(Records from a data collection)

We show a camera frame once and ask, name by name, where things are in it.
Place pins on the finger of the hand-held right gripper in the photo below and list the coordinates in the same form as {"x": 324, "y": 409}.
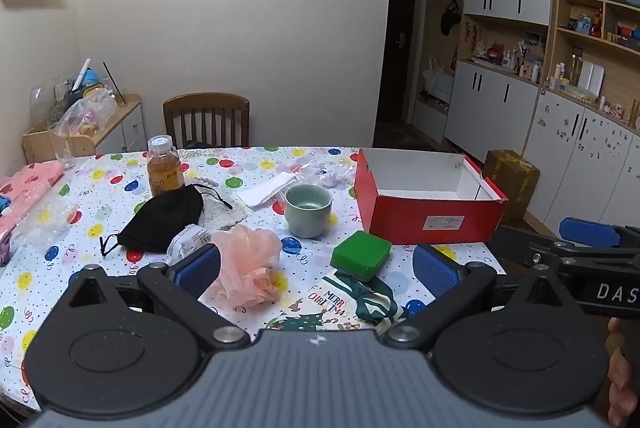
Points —
{"x": 590, "y": 231}
{"x": 520, "y": 243}

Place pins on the white paper bag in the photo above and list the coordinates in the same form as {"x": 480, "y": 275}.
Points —
{"x": 439, "y": 83}

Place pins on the balloon print tablecloth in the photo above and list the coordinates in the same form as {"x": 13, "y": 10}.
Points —
{"x": 75, "y": 208}

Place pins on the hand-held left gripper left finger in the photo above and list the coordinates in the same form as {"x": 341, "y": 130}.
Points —
{"x": 200, "y": 265}

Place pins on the clear glass tumbler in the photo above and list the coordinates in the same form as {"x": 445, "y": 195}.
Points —
{"x": 62, "y": 148}

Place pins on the clear plastic bag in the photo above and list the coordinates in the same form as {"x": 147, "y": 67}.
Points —
{"x": 87, "y": 113}

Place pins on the pink heart print cloth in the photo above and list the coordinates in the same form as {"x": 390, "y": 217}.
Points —
{"x": 30, "y": 180}

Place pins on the dark door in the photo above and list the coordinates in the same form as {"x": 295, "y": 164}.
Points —
{"x": 402, "y": 38}

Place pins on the white wooden cabinet unit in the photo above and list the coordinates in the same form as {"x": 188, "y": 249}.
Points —
{"x": 500, "y": 108}

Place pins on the pink bath loofah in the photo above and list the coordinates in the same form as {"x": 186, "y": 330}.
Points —
{"x": 245, "y": 258}

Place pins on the brown cardboard box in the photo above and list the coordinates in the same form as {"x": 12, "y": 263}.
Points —
{"x": 510, "y": 183}

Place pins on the white paper tissue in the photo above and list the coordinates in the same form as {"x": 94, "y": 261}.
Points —
{"x": 265, "y": 193}

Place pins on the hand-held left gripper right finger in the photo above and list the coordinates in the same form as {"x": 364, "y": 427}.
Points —
{"x": 435, "y": 270}

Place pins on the christmas print gift bag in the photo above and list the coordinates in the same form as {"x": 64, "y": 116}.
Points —
{"x": 335, "y": 305}

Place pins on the grey knitted cloth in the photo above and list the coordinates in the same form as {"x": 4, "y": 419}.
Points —
{"x": 220, "y": 215}

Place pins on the red cardboard box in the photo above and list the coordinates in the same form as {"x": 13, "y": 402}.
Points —
{"x": 400, "y": 218}

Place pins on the clear bubble wrap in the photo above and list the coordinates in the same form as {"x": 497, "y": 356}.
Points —
{"x": 332, "y": 175}

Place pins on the brown wooden chair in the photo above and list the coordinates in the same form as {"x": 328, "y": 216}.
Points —
{"x": 205, "y": 118}

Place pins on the person's right hand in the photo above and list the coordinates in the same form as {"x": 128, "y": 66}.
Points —
{"x": 621, "y": 373}

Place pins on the pale green ceramic cup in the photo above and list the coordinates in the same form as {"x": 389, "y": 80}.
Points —
{"x": 307, "y": 215}

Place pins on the green sponge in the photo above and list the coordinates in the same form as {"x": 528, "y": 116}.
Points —
{"x": 361, "y": 253}

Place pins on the white plastic packet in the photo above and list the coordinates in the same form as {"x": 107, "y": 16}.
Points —
{"x": 187, "y": 239}

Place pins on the wooden side cabinet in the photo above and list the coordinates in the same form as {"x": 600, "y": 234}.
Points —
{"x": 120, "y": 128}

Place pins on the black face mask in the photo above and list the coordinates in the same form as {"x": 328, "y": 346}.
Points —
{"x": 160, "y": 218}

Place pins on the amber drink bottle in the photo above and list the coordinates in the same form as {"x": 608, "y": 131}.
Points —
{"x": 165, "y": 173}

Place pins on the black hanging bag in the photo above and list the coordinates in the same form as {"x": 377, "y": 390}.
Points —
{"x": 450, "y": 18}

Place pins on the clear glass vase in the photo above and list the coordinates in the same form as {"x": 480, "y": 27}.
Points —
{"x": 41, "y": 108}

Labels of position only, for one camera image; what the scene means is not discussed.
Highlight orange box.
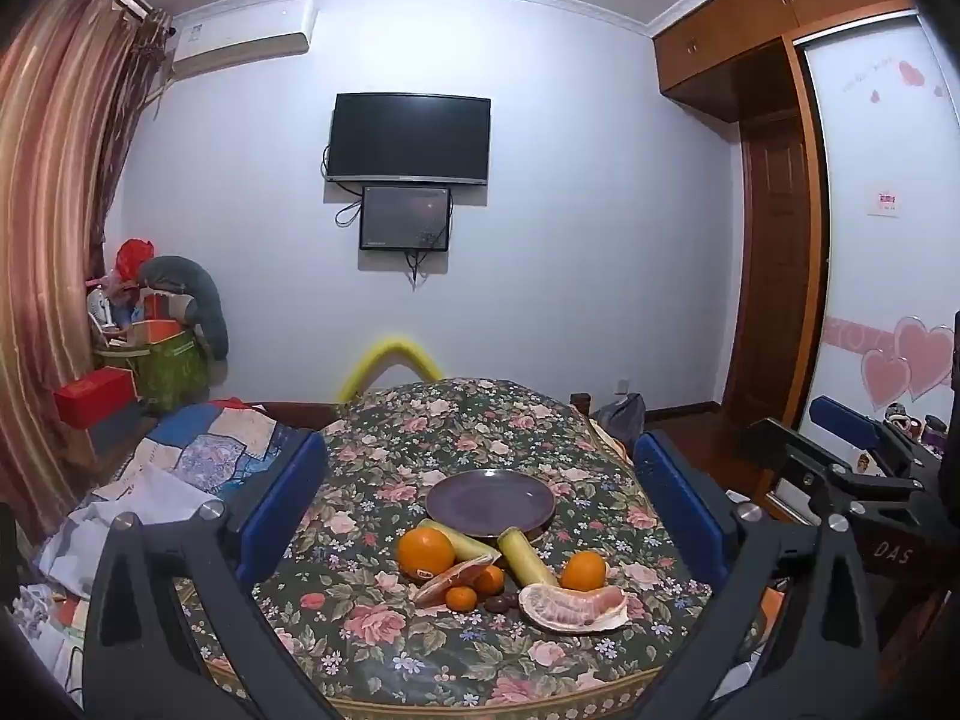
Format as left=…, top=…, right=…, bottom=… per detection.
left=120, top=319, right=186, bottom=347

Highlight brown wooden door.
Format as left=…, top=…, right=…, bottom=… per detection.
left=739, top=109, right=817, bottom=430

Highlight floral tablecloth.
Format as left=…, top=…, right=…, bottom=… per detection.
left=174, top=377, right=767, bottom=720

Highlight purple round plate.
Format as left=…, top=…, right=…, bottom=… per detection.
left=426, top=469, right=557, bottom=539

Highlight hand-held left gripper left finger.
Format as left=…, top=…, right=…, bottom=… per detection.
left=84, top=431, right=346, bottom=720

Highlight white heart-print sliding door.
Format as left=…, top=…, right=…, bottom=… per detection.
left=793, top=11, right=960, bottom=466

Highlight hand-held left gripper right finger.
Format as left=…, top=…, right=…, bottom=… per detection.
left=630, top=431, right=878, bottom=720

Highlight peeled pomelo segment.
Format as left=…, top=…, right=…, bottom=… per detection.
left=519, top=583, right=628, bottom=635

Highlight grey plush toy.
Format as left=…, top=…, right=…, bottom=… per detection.
left=139, top=256, right=230, bottom=361

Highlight dark wooden bed frame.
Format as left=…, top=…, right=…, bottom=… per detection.
left=240, top=400, right=340, bottom=432

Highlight black wall television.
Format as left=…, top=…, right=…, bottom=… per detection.
left=328, top=92, right=492, bottom=189

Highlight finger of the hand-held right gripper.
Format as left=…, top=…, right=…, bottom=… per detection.
left=810, top=395, right=942, bottom=482
left=739, top=420, right=931, bottom=526

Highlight striped brown curtain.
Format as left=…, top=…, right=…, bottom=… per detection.
left=0, top=0, right=175, bottom=541

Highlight white air conditioner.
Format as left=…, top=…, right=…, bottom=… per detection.
left=166, top=0, right=320, bottom=80

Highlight medium smooth orange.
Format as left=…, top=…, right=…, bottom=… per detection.
left=561, top=551, right=608, bottom=593

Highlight yellow sugar cane piece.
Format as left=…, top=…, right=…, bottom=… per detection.
left=497, top=527, right=562, bottom=590
left=417, top=517, right=497, bottom=563

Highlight patchwork blanket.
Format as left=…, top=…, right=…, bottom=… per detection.
left=37, top=397, right=317, bottom=601

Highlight yellow foam tube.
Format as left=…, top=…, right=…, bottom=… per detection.
left=337, top=335, right=446, bottom=403

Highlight wooden overhead cabinet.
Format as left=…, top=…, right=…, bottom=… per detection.
left=651, top=0, right=922, bottom=122

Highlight small black monitor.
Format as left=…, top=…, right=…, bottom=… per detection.
left=358, top=184, right=453, bottom=253

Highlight large orange with sticker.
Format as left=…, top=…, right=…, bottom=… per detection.
left=397, top=527, right=456, bottom=582

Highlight pink grapefruit wedge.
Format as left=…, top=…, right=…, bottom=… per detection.
left=415, top=555, right=496, bottom=607

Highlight grey bag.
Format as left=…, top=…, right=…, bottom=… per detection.
left=592, top=392, right=647, bottom=452

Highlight red box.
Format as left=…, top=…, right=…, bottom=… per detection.
left=54, top=367, right=138, bottom=429

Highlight red plastic bag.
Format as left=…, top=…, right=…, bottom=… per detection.
left=115, top=238, right=163, bottom=287

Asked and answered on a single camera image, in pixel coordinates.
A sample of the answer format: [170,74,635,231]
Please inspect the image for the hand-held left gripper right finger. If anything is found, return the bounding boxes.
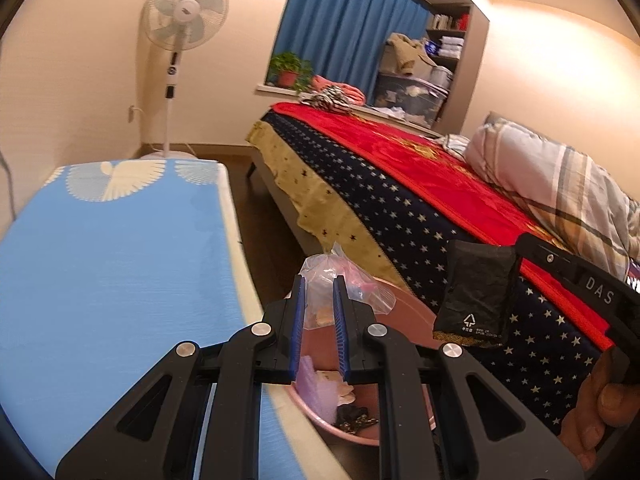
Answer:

WORK INSTRUCTION: Look above for the line holding "Highlight small black monitor.", then set down exactly that line and every line after it up to and including the line holding "Highlight red box.", with nothing else.

RESULT:
Highlight small black monitor.
Format as left=…, top=…, right=…, bottom=… per detection.
left=358, top=184, right=453, bottom=253

Highlight large orange with sticker.
Format as left=…, top=…, right=…, bottom=… per detection.
left=397, top=527, right=456, bottom=582

Highlight pink grapefruit wedge.
Format as left=…, top=…, right=…, bottom=… per detection.
left=415, top=555, right=496, bottom=607

Highlight grey bag.
Format as left=…, top=…, right=…, bottom=… per detection.
left=592, top=392, right=647, bottom=452

Highlight red box.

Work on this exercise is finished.